Charge Collection and Electrical Characterization of Neutron Irradiated Silicon Pad Detectors for the CMS High Granularity Calorimeter

TL;DR

This study evaluates the charge collection and electrical properties of neutron-irradiated silicon pad detectors for the CMS High Granularity Calorimeter, demonstrating their performance under extreme radiation conditions expected at the HL-LHC.

Contribution

It provides comprehensive irradiation and characterization data for silicon sensors, including experimental and simulation results, to assess their viability for high-radiation environments in future collider experiments.

Findings

Sensors maintain over 60% charge collection efficiency at maximum fluence at 800 V.

Charge collection exceeds 1 fC beyond 800 V at fluences near 10^16 n_eq/cm^2.

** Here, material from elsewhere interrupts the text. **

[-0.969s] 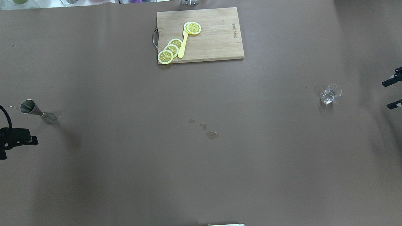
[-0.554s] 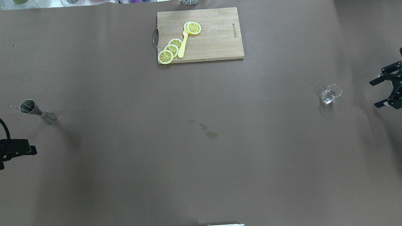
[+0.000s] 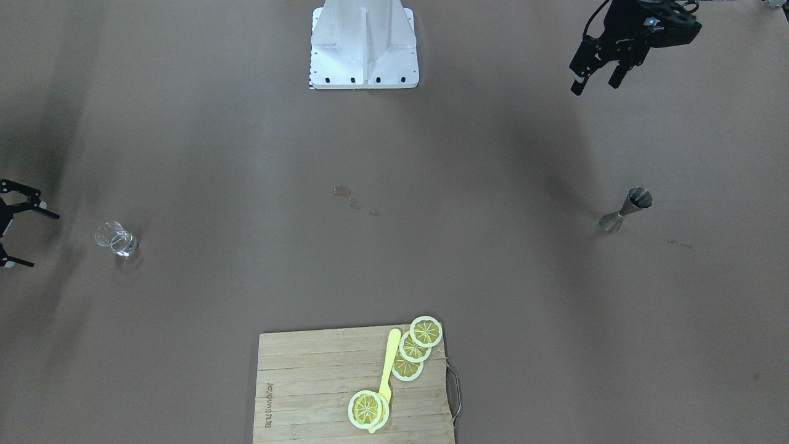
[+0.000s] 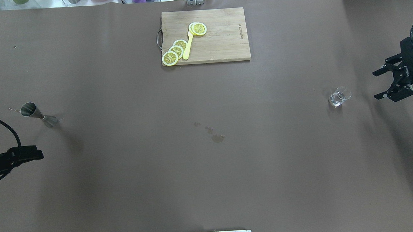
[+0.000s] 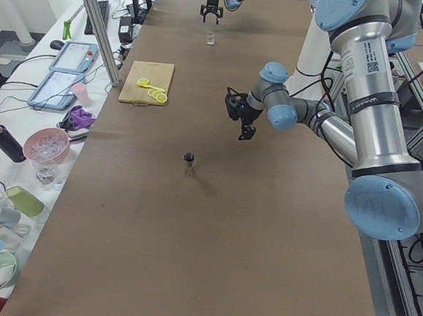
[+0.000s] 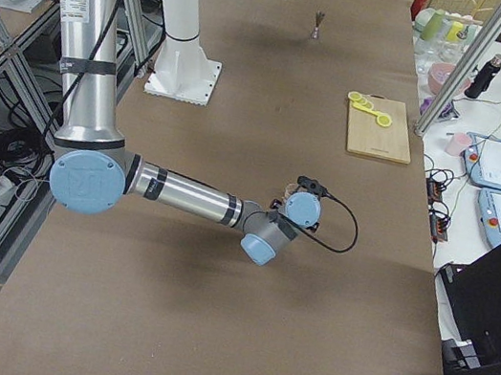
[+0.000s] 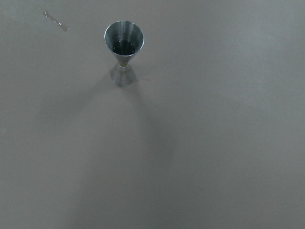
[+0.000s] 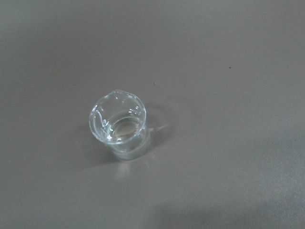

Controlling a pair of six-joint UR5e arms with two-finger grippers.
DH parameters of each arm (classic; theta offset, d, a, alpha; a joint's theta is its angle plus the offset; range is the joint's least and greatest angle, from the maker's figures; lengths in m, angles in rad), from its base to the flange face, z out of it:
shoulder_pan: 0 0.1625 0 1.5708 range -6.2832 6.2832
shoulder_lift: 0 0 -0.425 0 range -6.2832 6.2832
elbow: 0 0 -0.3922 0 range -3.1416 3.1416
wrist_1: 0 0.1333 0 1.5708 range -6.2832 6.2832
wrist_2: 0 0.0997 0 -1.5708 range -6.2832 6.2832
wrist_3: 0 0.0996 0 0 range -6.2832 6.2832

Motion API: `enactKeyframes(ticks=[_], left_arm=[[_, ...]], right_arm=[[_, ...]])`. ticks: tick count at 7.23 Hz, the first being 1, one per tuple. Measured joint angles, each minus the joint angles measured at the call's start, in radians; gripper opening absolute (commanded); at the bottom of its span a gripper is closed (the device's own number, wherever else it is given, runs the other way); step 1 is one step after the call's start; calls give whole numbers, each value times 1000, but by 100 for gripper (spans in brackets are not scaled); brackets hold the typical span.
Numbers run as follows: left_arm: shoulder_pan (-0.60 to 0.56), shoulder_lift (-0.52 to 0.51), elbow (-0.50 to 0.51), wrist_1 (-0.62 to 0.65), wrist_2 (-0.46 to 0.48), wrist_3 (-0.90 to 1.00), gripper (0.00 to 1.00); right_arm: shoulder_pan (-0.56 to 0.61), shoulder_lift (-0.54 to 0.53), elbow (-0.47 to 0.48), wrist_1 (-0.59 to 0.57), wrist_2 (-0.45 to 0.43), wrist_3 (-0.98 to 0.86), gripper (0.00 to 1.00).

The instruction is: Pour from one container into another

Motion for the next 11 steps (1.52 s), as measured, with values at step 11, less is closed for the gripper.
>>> enactKeyframes(ticks=[11], left_arm=[[328,-21,193,18,918,-11,98]], right_arm=[[-60,-3,-21,257,-21,190,98]])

TCAD simulations agree with experiments, predicting performance at lower fluences.

Abstract

The replacement of the existing endcap calorimeter in the Compact Muon Solenoid (CMS) detector for the high-luminosity LHC (HL-LHC), scheduled for 2027, will be a high granularity calorimeter. It will provide detailed position, energy, and timing information on electromagnetic and hadronic showers in the immense pileup of the HL-LHC. The High Granularity Calorimeter (HGCAL) will use 120-, 200-, and 300-$\mu\textrm{m}$ thick silicon (Si) pad sensors as the main active material and will sustain 1-MeV neutron equivalent fluences up to about $10^{16}~\textrm{n}_\textrm{eq}\textrm{cm}^{-2}$. In order to address the performance degradation of the Si detectors caused by the intense radiation environment, irradiation campaigns of test diode samples from 8-inch and 6-inch wafers were performed in two reactors. Characterization of the electrical and charge collection properties after irradiation involved both bulk polarities for the three sensor thicknesses. Since the Si sensors will be operated at -30 $^\circ$C to reduce increasing bulk leakage current with fluence, the charge collection investigation of 30 irradiated samples was carried out with the infrared-TCT setup at -30 $^\circ$C. TCAD simulation results at the lower fluences are in close agreement with the experimental results and provide predictions of sensor performance for the lower fluence regions not covered by the experimental study. All investigated sensors display 60$\%$ or higher charge collection efficiency at their respective highest lifetime fluences when operated at 800 V, and display above 90$\%$ at the lowest fluence, at 600 V. The collected charge close to the fluence of $10^{16}~\textrm{n}_\textrm{eq}\textrm{cm}^{-2}$ exceeds 1 fC at voltages beyond 800 V.